→ **Source material**
▽
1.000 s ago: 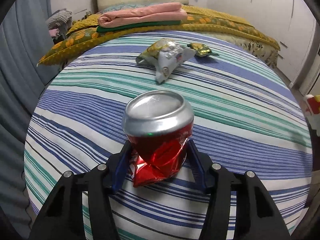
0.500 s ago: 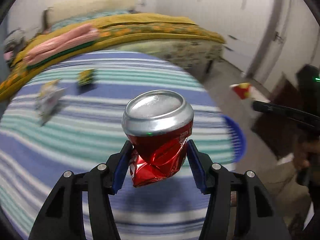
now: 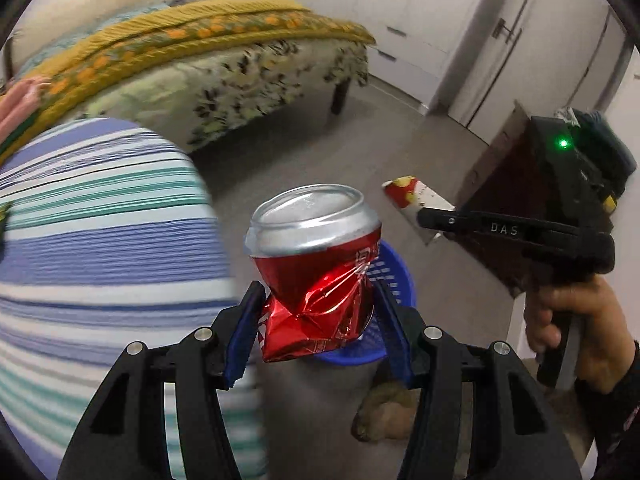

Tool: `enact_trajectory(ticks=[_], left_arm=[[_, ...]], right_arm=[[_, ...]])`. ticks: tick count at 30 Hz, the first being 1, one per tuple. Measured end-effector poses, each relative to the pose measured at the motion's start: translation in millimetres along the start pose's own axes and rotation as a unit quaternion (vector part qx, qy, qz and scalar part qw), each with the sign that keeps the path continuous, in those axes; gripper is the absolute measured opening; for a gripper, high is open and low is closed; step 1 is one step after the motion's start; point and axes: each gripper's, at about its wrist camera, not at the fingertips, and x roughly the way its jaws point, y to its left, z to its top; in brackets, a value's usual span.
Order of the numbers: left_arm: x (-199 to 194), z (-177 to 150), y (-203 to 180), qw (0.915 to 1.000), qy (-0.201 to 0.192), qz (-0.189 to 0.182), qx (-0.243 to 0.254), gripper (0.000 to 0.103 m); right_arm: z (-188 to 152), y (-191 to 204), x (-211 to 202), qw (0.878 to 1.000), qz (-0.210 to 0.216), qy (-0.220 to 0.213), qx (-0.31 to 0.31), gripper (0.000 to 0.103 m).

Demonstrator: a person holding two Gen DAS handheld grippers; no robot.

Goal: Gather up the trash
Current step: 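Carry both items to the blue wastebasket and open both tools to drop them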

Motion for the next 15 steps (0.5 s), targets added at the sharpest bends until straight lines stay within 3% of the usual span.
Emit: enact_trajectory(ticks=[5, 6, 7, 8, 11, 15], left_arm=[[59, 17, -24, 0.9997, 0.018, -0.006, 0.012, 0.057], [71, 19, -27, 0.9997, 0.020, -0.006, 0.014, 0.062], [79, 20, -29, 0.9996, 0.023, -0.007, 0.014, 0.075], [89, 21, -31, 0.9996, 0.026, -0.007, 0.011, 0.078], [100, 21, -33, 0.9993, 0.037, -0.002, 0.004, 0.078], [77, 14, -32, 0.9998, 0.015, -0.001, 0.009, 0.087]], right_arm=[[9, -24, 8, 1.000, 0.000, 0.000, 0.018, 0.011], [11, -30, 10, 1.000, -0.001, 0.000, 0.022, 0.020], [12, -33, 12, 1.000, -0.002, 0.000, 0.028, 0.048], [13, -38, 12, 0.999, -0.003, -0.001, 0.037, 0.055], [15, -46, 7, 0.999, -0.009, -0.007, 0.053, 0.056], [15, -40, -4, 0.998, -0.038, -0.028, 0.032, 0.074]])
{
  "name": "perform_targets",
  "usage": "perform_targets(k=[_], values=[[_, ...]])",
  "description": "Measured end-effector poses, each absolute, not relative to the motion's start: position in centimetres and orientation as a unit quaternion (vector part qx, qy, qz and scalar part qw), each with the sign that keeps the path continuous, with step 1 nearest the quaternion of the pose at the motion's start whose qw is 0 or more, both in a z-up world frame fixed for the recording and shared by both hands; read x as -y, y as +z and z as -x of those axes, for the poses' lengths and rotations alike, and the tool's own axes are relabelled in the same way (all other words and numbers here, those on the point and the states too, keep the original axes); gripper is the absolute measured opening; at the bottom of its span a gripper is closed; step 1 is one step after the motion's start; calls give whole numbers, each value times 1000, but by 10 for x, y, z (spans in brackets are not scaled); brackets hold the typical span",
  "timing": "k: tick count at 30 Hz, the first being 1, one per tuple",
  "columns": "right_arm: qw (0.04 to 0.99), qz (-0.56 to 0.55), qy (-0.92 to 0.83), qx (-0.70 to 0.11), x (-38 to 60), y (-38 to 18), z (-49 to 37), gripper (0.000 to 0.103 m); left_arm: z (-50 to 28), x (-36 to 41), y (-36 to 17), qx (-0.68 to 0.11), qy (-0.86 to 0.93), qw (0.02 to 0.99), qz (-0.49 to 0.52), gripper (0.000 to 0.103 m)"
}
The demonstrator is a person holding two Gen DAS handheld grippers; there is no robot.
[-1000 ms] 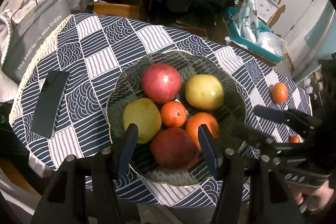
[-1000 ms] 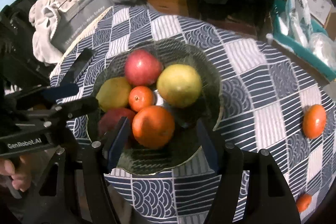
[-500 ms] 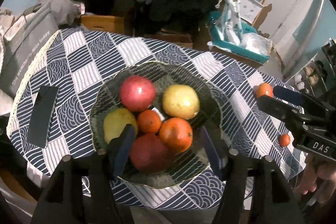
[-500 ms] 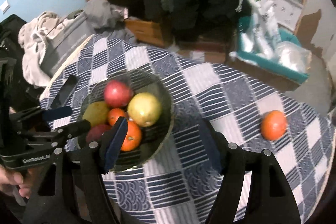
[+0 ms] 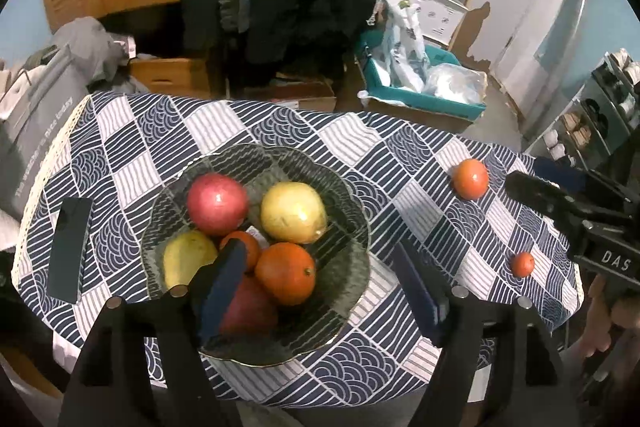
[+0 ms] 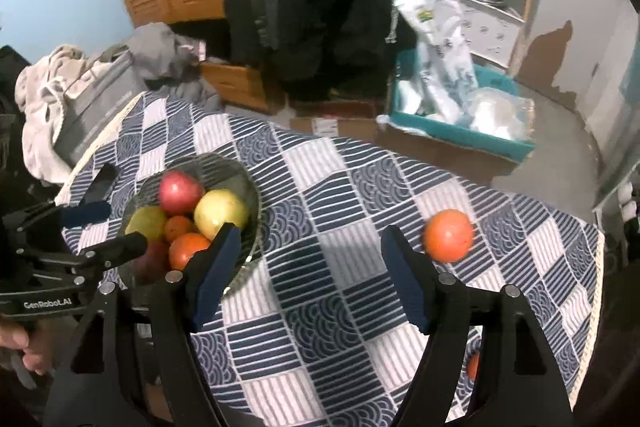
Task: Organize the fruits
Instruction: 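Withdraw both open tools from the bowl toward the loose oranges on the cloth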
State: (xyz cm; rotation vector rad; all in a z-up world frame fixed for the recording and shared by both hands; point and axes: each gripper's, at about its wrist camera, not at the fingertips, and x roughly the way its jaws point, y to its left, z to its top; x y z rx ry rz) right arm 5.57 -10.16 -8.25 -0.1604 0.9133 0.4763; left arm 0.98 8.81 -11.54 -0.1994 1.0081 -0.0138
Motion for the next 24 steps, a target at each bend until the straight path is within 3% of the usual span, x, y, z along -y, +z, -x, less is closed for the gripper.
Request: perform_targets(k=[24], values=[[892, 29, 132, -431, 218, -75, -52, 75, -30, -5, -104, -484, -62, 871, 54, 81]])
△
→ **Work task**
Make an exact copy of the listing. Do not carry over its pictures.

→ **Written answer**
1.000 s ago: 
0.500 s ago: 
now: 

Tool: `enact_trajectory(ticks=[_], left_arm=[[_, ...]], right_arm=[[_, ...]])`. ticks: tick count at 30 Hz, the first being 1, one per tuple. Measured end-effector poses, each relative to the pose measured at the motion's start: translation in millimetres along the start pose's own axes and rotation as a unit quaternion (vector part qx, qy, qz and scalar part qw), each with the sign that keeps the path continuous, in those axes; gripper is the absolute measured opening; for a gripper, high is open and low is closed; step 1 is one step after the motion's start; point and axes: each gripper's, at about its wrist camera, not at the fingertips, and x roughly the way its jaws point, y to its left, z to its top; in brackets, a value's usual span.
Order of the numbers: left_arm: x (-199 to 194), z (-177 to 150), y (-203 to 180), qw (0.915 to 1.000), qy (-0.201 to 0.192), qz (-0.189 to 0.182), qx (-0.243 to 0.254), gripper (0.000 to 0.103 m); right_arm: z (-188 to 152), y (-191 to 204), x (-211 to 202), qw (0.878 to 1.000), qz (-0.210 to 0.216), qy (-0.220 to 0.213), qx (-0.31 to 0.31), gripper (0.000 to 0.103 m).

Demonstrator: a person holding two Gen DAS handheld grippers; no robot.

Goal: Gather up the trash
Current step: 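Carry both items to the blue wastebasket and open both tools to drop them
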
Motion for the next 15 steps (0.5 s), targets added at the sharpest bends until straight lines stay within 3% of the usual span.
Emit: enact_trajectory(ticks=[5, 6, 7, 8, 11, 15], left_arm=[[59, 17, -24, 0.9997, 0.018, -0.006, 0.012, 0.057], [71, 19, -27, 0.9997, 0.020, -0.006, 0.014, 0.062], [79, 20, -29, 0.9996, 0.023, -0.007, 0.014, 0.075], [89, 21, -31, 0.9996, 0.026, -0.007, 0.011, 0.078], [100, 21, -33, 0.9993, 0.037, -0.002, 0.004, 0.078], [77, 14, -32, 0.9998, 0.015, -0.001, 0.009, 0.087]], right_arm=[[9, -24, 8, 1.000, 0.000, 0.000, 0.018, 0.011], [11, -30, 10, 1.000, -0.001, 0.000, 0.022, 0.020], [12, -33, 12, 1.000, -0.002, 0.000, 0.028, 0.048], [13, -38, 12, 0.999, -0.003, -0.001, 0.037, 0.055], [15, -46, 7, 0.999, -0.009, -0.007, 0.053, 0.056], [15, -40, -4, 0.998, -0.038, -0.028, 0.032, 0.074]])
{
  "name": "perform_targets",
  "usage": "perform_targets(k=[_], values=[[_, ...]])",
  "description": "Measured end-effector poses, each absolute, not relative to the motion's start: position in centimetres and orientation as a unit quaternion (vector part qx, qy, qz and scalar part qw), each with the sign that keeps the path continuous, with step 1 nearest the quaternion of the pose at the motion's start whose qw is 0 or more, both in a z-up world frame fixed for the recording and shared by both hands; read x as -y, y as +z and z as -x of those axes, for the poses' lengths and rotations alike, and the tool's own axes are relabelled in the same way (all other words and numbers here, those on the point and the states too, keep the original axes); gripper is the absolute measured opening; at the bottom of its span a gripper is closed; step 1 is one step after the motion's start; calls give whole numbers, each value times 1000, but by 10 for x, y, z (spans in brackets are not scaled); brackets hold the typical span",
  "timing": "k: tick count at 30 Hz, the first being 1, one per tuple",
  "columns": "right_arm: qw (0.04 to 0.99), qz (-0.56 to 0.55), qy (-0.92 to 0.83), qx (-0.70 to 0.11), x (-38 to 60), y (-38 to 18), z (-49 to 37), gripper (0.000 to 0.103 m); left_arm: z (-50 to 28), x (-36 to 41), y (-36 to 17), qx (-0.68 to 0.11), qy (-0.86 to 0.93), qw (0.02 to 0.99), qz (-0.49 to 0.52), gripper (0.000 to 0.103 m)"
}
The demonstrator is a person holding two Gen DAS handheld grippers; there is no robot.
[-1000 ms] 
[-1000 ms] 
[-500 ms] 
[-500 ms] 
[+0 ms] 
[+0 ms] 
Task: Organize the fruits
Instruction: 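Withdraw both open tools from the bowl toward the loose oranges on the cloth
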State: (xyz cm; rotation vector rad; all in a z-up world frame fixed for the recording and shared by both hands; point and axes: each gripper's, at about its wrist camera, not at the fingertips, and x roughly the way its jaws point, y to its left, z to its top; x y z rx ry rz) right arm 5.57 -10.16 -8.25 -0.1604 0.9133 0.4763; left arm 0.98 8.81 -11.54 -0.1994 1.0081 -0.0138
Motion for the next 24 steps, a target at each bend until the straight path is within 3% of the usual span, x, y, z along -y, +z, -x, less is closed for the gripper.
Request: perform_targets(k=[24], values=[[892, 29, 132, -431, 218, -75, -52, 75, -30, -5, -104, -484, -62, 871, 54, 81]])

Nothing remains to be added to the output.